Golbach, L.; Saha, T.; Odenthal-Schnittler, M.; Lucking, J.; Velic, A.; Akmeric, E. B.; Bornhorst, D.; Popp, O.; Mertins, P.; Gunawan, F.; Gerhardt, H.; Macek, B.; Trappmann, B.; Schnittler, H.; Galic, M.; Matis, M.

Mechanical stimuli, particularly laminar blood flow, play a crucial role in shaping the vascular system. Changes in the rate of blood flow manifest in altered shear stress, which activates signaling cascades that drive vascular remodeling. Consistently, dysregulation of the endothelial response to fluid shear forces and aberrant flow patterns both lead to pathological conditions, including impaired blood vessel development and atherosclerosis.

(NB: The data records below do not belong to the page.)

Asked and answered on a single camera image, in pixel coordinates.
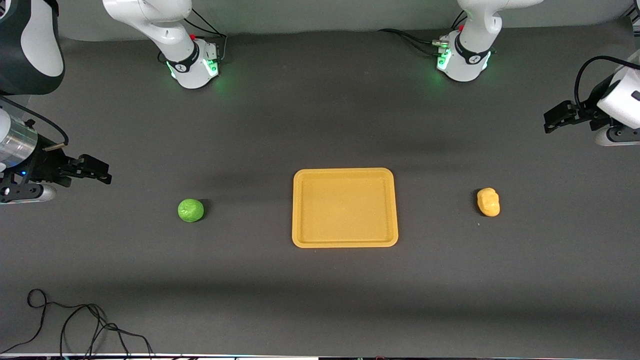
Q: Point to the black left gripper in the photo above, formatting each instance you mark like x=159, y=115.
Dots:
x=586, y=114

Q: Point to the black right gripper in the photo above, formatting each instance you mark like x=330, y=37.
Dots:
x=46, y=164

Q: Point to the green apple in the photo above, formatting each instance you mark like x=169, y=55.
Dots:
x=190, y=210

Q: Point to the yellow potato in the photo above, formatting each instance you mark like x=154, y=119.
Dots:
x=488, y=202

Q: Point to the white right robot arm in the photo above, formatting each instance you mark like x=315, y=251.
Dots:
x=192, y=55

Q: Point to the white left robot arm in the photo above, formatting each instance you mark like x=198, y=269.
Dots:
x=467, y=50

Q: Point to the yellow plastic tray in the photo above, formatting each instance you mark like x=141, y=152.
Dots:
x=345, y=207

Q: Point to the dark grey table mat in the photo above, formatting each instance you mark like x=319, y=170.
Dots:
x=320, y=300

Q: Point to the grey aluminium frame rail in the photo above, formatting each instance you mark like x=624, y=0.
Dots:
x=634, y=17

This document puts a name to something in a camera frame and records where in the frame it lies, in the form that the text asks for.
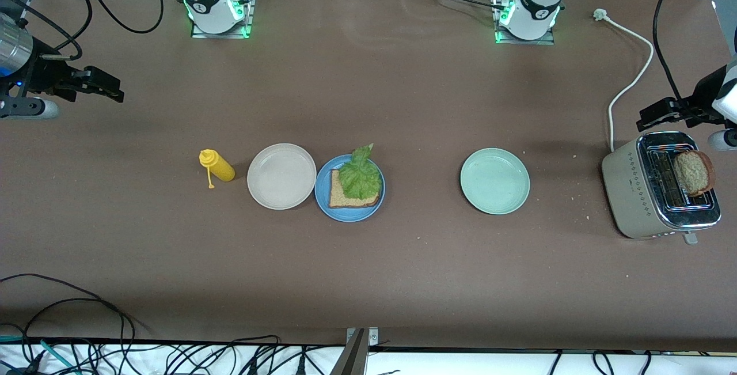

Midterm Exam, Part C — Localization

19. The long black floor cable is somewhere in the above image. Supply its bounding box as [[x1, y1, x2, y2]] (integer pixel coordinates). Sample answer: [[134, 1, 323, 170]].
[[0, 273, 136, 358], [23, 298, 126, 364]]

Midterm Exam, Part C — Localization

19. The aluminium profile post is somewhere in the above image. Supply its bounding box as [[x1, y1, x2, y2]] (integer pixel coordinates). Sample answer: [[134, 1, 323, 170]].
[[329, 327, 379, 375]]

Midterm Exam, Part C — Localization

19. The blue plate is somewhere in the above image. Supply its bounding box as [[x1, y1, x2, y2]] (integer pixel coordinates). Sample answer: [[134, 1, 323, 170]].
[[314, 154, 386, 223]]

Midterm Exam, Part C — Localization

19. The beige and chrome toaster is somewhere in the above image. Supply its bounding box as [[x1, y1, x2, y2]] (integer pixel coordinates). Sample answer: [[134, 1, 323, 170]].
[[601, 131, 723, 245]]

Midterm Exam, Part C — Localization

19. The white toaster power cord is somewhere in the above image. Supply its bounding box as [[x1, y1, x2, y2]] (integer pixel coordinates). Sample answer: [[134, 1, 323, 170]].
[[593, 8, 655, 153]]

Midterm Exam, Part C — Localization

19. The beige plate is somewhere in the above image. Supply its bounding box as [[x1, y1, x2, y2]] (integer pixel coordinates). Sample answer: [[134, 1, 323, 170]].
[[246, 143, 317, 211]]

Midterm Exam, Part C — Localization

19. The yellow squeeze bottle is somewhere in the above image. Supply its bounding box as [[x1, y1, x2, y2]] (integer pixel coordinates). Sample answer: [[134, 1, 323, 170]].
[[199, 149, 236, 190]]

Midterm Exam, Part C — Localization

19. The square brown bread slice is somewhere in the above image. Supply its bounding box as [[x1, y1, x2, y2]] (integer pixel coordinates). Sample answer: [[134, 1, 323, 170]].
[[328, 168, 382, 210]]

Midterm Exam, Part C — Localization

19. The green lettuce leaf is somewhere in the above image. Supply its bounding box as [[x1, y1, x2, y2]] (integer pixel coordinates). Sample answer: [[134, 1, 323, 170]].
[[337, 143, 383, 201]]

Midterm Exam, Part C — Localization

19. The rounded brown bread slice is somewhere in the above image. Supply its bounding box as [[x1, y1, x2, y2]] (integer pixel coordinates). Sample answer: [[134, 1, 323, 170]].
[[673, 150, 717, 197]]

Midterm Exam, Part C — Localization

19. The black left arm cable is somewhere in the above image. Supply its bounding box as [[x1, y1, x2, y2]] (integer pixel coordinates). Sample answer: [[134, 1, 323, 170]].
[[652, 0, 697, 105]]

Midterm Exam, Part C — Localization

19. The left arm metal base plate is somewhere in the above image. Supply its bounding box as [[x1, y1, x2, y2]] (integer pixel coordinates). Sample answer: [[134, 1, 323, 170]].
[[492, 0, 556, 46]]

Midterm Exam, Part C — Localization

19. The teal cable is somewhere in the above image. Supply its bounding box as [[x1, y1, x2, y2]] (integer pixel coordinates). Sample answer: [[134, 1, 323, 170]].
[[0, 335, 81, 375]]

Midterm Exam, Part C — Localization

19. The pale green plate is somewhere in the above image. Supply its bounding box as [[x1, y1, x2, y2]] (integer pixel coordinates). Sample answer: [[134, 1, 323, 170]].
[[459, 147, 531, 215]]

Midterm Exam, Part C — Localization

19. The black looped cable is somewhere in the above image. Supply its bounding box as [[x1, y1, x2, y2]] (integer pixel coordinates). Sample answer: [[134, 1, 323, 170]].
[[0, 0, 94, 62]]

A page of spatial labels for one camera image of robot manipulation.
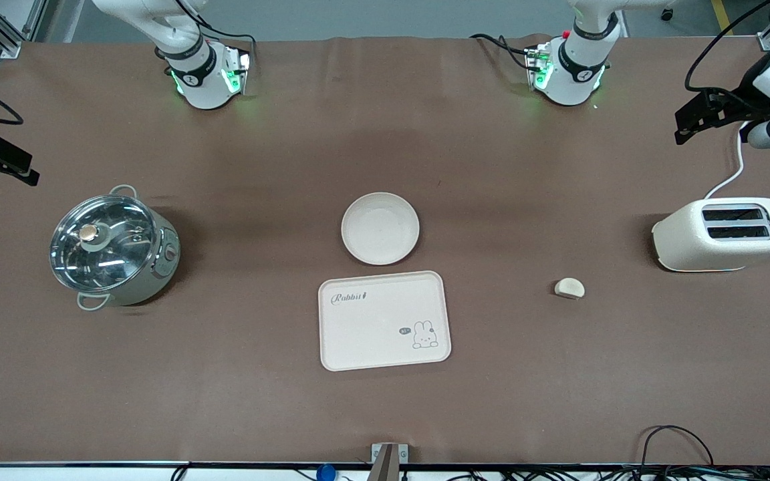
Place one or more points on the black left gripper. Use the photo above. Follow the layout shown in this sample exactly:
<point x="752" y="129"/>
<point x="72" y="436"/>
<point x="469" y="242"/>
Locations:
<point x="737" y="100"/>

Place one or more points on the white steamed bun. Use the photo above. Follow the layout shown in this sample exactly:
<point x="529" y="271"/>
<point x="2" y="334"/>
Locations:
<point x="569" y="288"/>

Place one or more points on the round cream plate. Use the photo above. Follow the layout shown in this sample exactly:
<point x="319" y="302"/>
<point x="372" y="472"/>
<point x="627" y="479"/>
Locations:
<point x="379" y="228"/>

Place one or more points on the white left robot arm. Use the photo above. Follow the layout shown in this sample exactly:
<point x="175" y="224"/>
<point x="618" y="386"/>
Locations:
<point x="575" y="73"/>

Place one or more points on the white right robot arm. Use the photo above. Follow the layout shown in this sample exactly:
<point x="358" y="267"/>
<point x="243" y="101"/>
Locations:
<point x="201" y="87"/>

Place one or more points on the cream rabbit print tray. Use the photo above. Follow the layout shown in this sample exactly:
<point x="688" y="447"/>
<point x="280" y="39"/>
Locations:
<point x="371" y="334"/>

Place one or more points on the cream two-slot toaster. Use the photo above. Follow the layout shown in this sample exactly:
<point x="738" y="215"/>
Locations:
<point x="692" y="244"/>

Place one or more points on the black caster wheel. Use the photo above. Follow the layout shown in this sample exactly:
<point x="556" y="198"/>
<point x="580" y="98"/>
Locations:
<point x="668" y="14"/>

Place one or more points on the glass pot lid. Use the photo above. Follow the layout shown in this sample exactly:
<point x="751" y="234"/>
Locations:
<point x="111" y="262"/>

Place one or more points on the pale green electric pot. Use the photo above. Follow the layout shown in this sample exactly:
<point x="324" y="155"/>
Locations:
<point x="158" y="275"/>

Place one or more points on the brown table mat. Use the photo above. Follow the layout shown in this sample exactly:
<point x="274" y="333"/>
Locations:
<point x="385" y="414"/>

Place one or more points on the small blue round object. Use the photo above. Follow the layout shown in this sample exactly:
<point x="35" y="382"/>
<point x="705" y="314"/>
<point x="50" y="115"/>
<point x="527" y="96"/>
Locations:
<point x="325" y="473"/>

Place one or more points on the grey metal camera bracket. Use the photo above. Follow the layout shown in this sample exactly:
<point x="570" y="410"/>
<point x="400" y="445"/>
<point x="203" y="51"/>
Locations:
<point x="385" y="462"/>

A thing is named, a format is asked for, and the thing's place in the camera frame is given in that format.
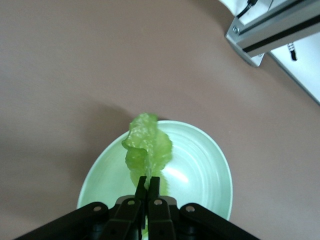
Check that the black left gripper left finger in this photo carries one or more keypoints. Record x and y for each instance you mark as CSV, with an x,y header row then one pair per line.
x,y
120,222

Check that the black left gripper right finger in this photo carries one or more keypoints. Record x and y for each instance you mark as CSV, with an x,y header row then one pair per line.
x,y
162,222

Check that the green lettuce leaf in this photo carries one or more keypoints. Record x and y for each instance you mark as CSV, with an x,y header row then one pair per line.
x,y
150,142

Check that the light green round plate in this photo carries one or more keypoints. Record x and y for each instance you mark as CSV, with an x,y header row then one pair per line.
x,y
200,162

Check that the brown table cover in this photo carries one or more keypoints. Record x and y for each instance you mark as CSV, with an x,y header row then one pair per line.
x,y
75,62

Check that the black and white connector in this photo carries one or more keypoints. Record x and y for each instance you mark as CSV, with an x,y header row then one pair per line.
x,y
293,53

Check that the aluminium profile post with bracket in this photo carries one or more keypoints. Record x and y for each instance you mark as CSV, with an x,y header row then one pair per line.
x,y
270,27

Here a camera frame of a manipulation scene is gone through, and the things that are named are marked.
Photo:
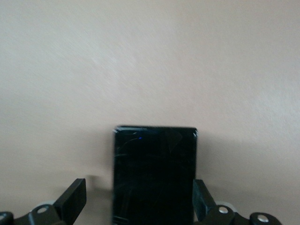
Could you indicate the tall black smartphone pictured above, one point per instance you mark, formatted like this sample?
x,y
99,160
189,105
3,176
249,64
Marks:
x,y
154,178

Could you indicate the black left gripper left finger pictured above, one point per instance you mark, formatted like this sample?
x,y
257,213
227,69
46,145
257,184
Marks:
x,y
68,204

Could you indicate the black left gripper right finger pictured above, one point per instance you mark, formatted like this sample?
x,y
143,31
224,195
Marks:
x,y
211,211

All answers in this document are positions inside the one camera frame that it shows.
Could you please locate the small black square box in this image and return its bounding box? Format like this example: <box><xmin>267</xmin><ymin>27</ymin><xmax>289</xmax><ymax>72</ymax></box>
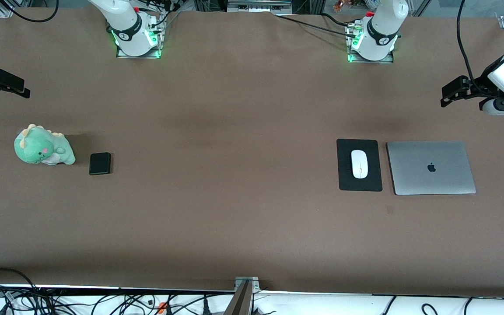
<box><xmin>89</xmin><ymin>152</ymin><xmax>112</xmax><ymax>176</ymax></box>

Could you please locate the white computer mouse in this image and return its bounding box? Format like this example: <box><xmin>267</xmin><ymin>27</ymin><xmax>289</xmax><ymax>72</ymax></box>
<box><xmin>350</xmin><ymin>150</ymin><xmax>369</xmax><ymax>179</ymax></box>

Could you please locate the black mouse pad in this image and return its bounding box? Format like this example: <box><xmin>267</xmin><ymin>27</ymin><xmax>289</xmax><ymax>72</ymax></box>
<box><xmin>336</xmin><ymin>139</ymin><xmax>383</xmax><ymax>192</ymax></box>

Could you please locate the green dinosaur plush toy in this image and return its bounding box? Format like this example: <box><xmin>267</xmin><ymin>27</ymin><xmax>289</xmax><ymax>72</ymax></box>
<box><xmin>14</xmin><ymin>124</ymin><xmax>76</xmax><ymax>166</ymax></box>

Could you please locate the silver Apple laptop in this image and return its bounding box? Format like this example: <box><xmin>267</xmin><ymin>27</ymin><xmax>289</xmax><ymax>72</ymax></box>
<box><xmin>386</xmin><ymin>141</ymin><xmax>476</xmax><ymax>196</ymax></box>

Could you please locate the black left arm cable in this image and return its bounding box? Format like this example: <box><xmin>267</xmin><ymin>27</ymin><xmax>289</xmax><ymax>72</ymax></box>
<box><xmin>456</xmin><ymin>0</ymin><xmax>480</xmax><ymax>84</ymax></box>

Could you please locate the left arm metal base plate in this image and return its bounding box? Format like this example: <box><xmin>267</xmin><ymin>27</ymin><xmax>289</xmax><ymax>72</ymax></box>
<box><xmin>345</xmin><ymin>21</ymin><xmax>395</xmax><ymax>64</ymax></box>

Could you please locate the short black table cable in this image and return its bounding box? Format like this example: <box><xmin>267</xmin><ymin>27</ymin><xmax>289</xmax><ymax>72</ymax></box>
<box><xmin>320</xmin><ymin>12</ymin><xmax>355</xmax><ymax>28</ymax></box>

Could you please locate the long black table cable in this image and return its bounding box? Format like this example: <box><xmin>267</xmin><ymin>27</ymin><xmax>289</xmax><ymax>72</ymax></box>
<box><xmin>277</xmin><ymin>15</ymin><xmax>357</xmax><ymax>38</ymax></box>

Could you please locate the metal frame bracket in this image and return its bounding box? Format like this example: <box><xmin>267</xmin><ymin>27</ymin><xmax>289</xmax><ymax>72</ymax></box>
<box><xmin>227</xmin><ymin>0</ymin><xmax>293</xmax><ymax>13</ymax></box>

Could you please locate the white table edge rail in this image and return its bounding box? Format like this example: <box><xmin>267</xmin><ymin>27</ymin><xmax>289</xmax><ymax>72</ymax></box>
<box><xmin>0</xmin><ymin>284</ymin><xmax>504</xmax><ymax>315</ymax></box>

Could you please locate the metal post bracket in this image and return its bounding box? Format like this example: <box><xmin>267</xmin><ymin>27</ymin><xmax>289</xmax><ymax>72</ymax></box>
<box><xmin>234</xmin><ymin>276</ymin><xmax>260</xmax><ymax>293</ymax></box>

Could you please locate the dark camera mount post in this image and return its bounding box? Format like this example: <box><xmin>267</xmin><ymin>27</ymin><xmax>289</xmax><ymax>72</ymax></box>
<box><xmin>224</xmin><ymin>282</ymin><xmax>253</xmax><ymax>315</ymax></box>

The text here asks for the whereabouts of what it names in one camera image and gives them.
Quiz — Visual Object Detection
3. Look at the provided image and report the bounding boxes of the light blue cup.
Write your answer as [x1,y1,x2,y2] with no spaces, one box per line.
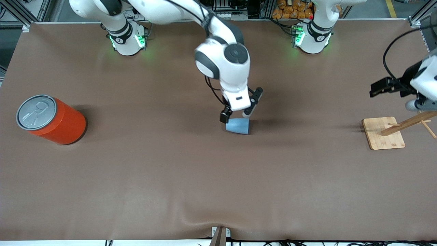
[225,118,251,135]

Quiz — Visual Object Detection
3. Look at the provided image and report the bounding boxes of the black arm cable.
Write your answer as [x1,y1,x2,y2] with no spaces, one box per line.
[382,27,437,90]
[164,0,229,107]

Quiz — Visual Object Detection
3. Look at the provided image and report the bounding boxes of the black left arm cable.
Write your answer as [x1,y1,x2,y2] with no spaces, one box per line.
[382,27,437,90]

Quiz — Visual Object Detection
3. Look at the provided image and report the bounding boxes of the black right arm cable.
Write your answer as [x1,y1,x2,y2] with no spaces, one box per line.
[164,0,229,107]

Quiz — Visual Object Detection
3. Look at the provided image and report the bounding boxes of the metal table edge bracket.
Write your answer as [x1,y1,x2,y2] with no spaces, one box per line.
[211,226,231,238]

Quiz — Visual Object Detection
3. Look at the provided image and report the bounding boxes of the wooden cup rack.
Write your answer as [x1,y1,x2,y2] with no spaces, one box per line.
[362,110,437,151]

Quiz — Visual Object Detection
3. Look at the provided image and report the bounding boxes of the orange can with silver lid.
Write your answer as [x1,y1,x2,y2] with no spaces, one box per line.
[16,95,87,145]

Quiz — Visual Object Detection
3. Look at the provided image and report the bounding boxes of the brown table mat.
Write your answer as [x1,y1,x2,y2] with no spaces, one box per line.
[0,19,437,241]

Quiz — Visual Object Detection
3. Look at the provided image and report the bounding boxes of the orange snack packets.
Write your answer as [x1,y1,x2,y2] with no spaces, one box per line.
[272,0,342,20]

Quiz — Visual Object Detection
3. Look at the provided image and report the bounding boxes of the brown wooden strip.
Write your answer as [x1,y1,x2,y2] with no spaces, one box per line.
[209,227,227,246]

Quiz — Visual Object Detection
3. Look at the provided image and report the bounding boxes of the aluminium frame rail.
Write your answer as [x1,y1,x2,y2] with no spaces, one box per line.
[0,0,52,33]
[408,0,437,28]

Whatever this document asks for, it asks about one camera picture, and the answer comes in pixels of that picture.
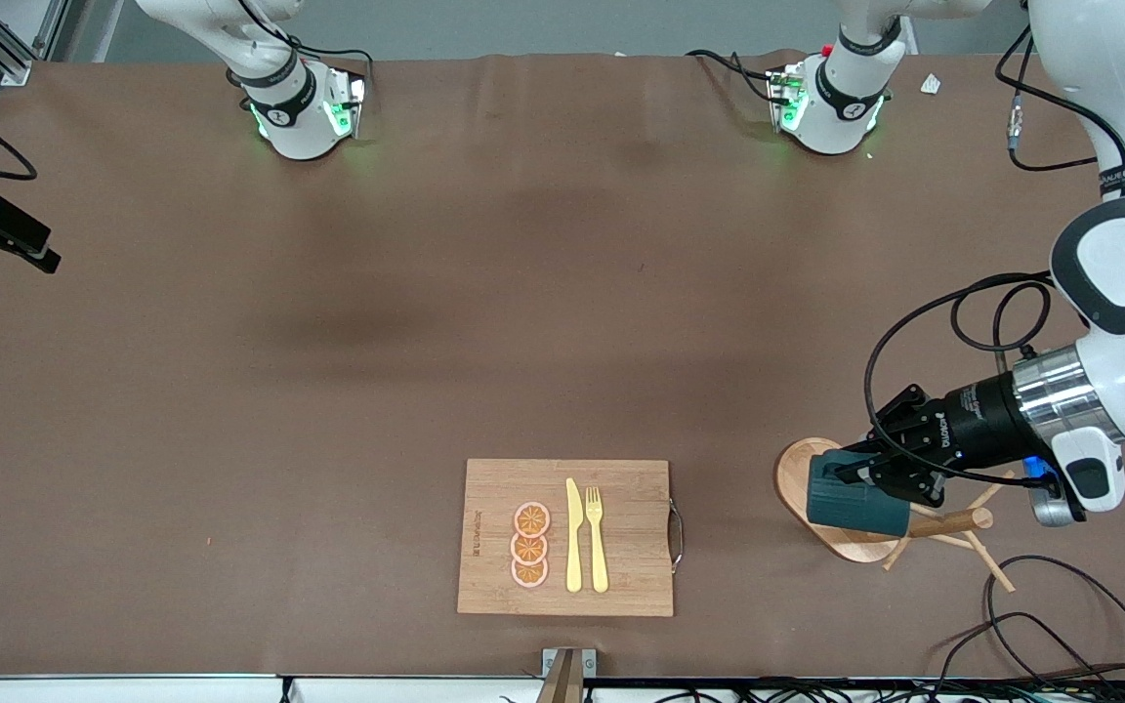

Despite its importance, the mechanisms driving the coordinated cell behavior underlying vascular remodeling are not fully understood. Combining classical cell biological approaches with advanced image analysis, mathematical modeling, biomimetic strategies, and in vivo studies, we identify the planar cell polarity (PCP) protein Vangl1 as an enforcer of flow-dependent cell dynamics in the vascular system. We demonstrate that shear stress triggers the relocation of Vangl1 from an internal reservoir to the plasma membrane at the initiation of cell remodeling. Membrane enrichment of Vangl1 is mediated by a Coronin1C-dependent shift in the equilibrium between endo- and exocytosis and results in the spatial reorganization of another essential PCP protein, Frizzled6 (Fzd6). The resulting mutual exclusion of the core PCP proteins Fzd6 and Vangl1 augments differential junctional and cytoskeletal dynamics along the flow axis. Loss of Vangl1 limits the ability of endothelial cells to respond to shear forces in a coordinated fashion, resulting in irregular cell alignment along the flow direction and erroneous vessel sprouting. Together, these studies introduce core PCP signaling as a determinant of collective cell dynamics and organization of the vascular system.